=== WHAT YOU WILL DO ===
Keeping every word the same, return the listing from its first line until the line holding "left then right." has been returned as well.

=== DATA EXTRACT ===
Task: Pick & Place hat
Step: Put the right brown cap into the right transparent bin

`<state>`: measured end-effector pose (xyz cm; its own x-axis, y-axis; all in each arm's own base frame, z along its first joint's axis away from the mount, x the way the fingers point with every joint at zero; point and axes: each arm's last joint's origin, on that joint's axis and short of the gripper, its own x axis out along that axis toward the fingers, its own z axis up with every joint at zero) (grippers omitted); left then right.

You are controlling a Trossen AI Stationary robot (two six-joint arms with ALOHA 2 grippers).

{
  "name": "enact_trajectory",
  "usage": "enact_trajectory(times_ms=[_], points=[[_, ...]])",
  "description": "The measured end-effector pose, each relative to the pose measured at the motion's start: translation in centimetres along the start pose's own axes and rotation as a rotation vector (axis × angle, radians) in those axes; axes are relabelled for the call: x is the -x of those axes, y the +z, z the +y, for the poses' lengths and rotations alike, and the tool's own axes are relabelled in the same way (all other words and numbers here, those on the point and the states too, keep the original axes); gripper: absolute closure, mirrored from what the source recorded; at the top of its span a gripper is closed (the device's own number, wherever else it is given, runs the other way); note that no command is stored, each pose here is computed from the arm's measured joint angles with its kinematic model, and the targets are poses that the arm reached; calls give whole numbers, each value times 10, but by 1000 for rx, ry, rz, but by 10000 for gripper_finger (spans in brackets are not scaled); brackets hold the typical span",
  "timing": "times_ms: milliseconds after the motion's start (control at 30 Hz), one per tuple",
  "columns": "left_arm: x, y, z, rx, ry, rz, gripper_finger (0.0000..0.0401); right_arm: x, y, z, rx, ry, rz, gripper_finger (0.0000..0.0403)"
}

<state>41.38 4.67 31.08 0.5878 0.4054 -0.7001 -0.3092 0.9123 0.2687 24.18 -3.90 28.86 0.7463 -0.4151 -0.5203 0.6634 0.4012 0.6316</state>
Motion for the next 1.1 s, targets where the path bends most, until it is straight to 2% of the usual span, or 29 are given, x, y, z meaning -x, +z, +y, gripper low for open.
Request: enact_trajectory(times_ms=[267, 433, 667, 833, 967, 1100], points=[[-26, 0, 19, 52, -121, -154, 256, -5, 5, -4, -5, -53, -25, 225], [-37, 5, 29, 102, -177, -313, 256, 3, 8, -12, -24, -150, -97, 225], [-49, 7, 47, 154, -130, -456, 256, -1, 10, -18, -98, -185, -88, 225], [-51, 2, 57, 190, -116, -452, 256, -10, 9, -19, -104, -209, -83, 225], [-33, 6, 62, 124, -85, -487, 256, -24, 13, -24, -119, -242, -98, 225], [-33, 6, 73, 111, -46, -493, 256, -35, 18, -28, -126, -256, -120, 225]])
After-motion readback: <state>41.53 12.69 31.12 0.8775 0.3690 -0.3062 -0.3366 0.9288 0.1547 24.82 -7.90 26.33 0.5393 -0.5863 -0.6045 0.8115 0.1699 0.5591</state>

=== RESULT OF THE TASK ===
Task: Pick & Place hat
Step: Put the right brown cap into the right transparent bin

`<state>`: measured end-effector pose (xyz cm; its own x-axis, y-axis; all in each arm's own base frame, z along its first joint's axis away from the mount, x the way the fingers point with every joint at zero; point and axes: each arm's last joint's origin, on that joint's axis and short of the gripper, its own x axis out along that axis toward the fingers, its own z axis up with every joint at zero) (grippers omitted); left then right.

That concludes the exercise.